Today there are thousands of marketing tools that can be leveraged across the entire span of the marketing program; the CabinetM directory now has more than 5000 tools, in hundreds of categories.  With so many tools, tool discovery can be daunting.  Once you have a baseline stack in place, you can use it as a framework to identify where new tools are needed and quickly focus on areas to explore.  There are a lot of excellent resources to tap:

  1. CabinetM lets you search and compare tools across hundreds of categories – of course we always recommend you start with us!
  2. Review sites like Trust Radius give you access to the wisdom of other marketers who have had first hand experience with hundreds of marketing tools.
  3. The chiefmartec.com Marketing Technology Landscape created by Scott Brinker provides an overarching map of the entire marketing landscape, which can help identify areas that may not have been considered.
  4. MarTech Advisor and The Hub track the latest happenings in Marketing Technology.
  5. Peers are one of the best sources of guidance.  I’m a big proponent of sharing marketing stacks to mutual benefit.
  6. There are thousands of agencies (see Agency Spotter) and industry analysts/consulting services (Forrester, Sirius Decisions) willing and able to help you narrow your selection and qualify new tools if you prefer to leverage outside resources.

 

Don’t stop at one stack

Once you are comfortable with the process for creating a stack, you can leverage the same taxonomy and create stacks to track tools being tested or do a deep dive on a functional or product category.  You’ll find stacks provide a useful communication vehicle for collaborating around technology strategy and roadmap.

 

Test and test and test some more

Leading marketing technologists will tell you that the best path to achieve revenue, cost and engagement goals is through continual refinement and evolution of your marketing mix.
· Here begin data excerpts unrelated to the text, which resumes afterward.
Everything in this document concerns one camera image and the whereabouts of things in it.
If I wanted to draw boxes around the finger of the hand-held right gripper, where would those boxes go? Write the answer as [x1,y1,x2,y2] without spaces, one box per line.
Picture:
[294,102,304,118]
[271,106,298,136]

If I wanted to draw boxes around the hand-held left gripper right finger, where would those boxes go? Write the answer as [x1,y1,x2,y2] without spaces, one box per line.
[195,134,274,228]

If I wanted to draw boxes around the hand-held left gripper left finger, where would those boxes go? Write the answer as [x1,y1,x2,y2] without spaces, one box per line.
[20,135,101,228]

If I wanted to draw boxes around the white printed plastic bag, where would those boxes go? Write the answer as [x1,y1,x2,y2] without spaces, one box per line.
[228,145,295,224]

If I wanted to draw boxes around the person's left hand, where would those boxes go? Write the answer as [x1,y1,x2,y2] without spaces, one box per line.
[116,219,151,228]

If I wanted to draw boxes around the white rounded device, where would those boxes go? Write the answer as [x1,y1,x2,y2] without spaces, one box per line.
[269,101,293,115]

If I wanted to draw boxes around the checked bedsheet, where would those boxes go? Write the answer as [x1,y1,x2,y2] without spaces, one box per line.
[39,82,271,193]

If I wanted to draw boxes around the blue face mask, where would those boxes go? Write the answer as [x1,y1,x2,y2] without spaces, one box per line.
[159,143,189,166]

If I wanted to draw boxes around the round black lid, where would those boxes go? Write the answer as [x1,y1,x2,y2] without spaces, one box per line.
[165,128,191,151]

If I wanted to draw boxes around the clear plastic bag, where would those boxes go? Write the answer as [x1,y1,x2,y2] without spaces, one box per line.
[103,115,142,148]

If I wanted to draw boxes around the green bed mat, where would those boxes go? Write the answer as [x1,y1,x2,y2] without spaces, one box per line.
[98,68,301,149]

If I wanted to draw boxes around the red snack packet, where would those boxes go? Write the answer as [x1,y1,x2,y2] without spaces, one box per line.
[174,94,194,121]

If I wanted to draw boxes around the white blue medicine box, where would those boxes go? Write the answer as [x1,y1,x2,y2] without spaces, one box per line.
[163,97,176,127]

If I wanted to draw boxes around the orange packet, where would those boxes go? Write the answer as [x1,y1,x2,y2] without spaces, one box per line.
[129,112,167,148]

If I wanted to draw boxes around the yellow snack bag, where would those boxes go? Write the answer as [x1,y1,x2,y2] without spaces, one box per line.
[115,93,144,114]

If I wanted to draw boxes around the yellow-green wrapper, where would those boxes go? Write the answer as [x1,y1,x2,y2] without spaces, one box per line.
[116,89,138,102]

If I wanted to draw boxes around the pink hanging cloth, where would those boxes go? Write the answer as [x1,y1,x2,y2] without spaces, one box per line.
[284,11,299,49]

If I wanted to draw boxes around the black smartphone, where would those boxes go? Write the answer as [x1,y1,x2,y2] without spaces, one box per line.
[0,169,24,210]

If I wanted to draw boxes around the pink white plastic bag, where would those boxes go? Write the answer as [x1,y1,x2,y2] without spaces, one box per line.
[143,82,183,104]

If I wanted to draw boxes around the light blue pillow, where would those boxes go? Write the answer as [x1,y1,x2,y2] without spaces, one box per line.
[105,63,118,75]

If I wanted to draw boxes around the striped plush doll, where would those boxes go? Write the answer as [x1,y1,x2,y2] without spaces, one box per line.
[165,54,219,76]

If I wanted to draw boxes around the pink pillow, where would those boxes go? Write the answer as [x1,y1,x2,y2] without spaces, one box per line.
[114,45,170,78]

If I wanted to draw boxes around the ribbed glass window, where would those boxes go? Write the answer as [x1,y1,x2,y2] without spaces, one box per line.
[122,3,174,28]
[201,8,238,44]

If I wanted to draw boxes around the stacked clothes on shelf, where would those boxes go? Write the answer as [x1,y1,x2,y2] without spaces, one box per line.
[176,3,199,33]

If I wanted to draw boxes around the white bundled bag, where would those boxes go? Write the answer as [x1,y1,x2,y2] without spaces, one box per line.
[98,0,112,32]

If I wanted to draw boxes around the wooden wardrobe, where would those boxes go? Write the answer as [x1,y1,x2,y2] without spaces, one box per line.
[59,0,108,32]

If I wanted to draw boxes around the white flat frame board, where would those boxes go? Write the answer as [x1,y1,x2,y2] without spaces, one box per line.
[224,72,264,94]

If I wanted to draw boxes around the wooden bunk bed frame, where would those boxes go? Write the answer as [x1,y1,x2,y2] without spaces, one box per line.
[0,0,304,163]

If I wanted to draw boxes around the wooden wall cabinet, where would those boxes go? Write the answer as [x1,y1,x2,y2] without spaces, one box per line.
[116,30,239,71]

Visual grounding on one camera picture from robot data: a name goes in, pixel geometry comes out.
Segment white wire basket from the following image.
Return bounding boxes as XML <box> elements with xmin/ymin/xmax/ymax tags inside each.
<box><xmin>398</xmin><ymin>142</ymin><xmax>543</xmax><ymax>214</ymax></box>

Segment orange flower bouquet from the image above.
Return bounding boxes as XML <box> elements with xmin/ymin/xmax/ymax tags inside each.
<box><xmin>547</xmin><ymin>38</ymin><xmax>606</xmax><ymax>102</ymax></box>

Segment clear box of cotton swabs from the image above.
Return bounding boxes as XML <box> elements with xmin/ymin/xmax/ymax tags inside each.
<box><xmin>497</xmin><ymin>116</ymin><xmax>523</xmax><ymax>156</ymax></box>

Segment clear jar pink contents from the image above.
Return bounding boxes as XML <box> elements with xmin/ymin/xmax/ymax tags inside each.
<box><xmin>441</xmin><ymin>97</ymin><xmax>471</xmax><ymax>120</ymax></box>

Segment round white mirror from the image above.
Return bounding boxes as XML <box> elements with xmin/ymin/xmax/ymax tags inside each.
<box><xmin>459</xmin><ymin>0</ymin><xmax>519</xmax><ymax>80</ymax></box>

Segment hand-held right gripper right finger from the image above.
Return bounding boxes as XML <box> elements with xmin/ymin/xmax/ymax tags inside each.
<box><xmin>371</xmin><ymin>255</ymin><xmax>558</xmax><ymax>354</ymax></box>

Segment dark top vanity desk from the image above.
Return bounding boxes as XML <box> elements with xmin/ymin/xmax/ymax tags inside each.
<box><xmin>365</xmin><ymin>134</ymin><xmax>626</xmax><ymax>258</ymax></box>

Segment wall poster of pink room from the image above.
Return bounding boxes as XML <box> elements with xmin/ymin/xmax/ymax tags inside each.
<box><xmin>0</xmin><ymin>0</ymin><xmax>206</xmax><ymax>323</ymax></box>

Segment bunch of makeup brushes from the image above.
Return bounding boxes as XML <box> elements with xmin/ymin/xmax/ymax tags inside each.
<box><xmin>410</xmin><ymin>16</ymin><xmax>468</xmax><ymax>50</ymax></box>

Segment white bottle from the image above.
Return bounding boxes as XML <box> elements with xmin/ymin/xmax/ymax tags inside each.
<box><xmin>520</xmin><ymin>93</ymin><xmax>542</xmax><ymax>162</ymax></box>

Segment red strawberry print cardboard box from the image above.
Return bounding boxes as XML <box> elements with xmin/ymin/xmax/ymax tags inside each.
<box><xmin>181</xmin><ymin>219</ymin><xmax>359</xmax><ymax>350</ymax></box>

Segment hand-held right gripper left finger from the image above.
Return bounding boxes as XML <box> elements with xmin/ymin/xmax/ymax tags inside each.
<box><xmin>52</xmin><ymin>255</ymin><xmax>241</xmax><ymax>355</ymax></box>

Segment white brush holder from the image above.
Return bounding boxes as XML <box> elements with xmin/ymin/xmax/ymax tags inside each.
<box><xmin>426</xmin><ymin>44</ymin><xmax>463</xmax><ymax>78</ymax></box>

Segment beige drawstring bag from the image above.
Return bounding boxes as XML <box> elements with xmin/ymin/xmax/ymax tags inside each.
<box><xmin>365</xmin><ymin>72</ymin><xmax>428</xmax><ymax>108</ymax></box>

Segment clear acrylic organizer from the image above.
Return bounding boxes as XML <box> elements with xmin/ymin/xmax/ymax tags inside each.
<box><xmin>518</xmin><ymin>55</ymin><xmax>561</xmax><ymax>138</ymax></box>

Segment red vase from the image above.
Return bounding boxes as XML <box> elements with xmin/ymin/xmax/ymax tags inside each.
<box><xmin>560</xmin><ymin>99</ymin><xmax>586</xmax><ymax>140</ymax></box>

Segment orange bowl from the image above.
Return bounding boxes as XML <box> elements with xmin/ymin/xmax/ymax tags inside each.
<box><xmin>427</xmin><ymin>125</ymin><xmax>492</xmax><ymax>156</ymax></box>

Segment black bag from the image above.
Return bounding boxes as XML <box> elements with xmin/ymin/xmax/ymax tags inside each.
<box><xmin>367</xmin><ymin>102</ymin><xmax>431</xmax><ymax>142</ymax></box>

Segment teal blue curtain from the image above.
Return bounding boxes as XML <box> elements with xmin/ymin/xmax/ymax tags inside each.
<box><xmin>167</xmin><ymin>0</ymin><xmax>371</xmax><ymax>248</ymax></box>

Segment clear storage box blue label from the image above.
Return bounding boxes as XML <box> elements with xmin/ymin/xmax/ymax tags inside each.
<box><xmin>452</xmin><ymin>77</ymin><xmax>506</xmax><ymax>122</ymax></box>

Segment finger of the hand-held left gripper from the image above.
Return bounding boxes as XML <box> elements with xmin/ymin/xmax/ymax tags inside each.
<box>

Testing new tools is a mandate.

 

Share the love

In my experience, marketers are very generous with their expertise and more often than not are willing to help out another marketer.  A few years ago when I was running an ecommerce company, we routinely picked up the phone and asked our competitors and peers about their experience with a wide variety of tools.  Within the CabinetM MyStacks environment you can share your stacks privately with friends and team members and also with the greater community by sharing to StacksUp.  When you share to the community, you have the option to share anonymously.  I’d like to encourage everyone to share as much information as feels comfortable.  If everyone starts sharing, think how great it will be to be able to see what companies of your size, type and industry are using.  The secret sauce is in the campaigns and strategy you’ve layered on top of your technology – letting someone see your collection of tools won’t give away the keys to the kingdom.  Engineers do this routinely and, in fact, often make code available to fellow engineers.   We’re hoping for some of the same peer assistance in our environment!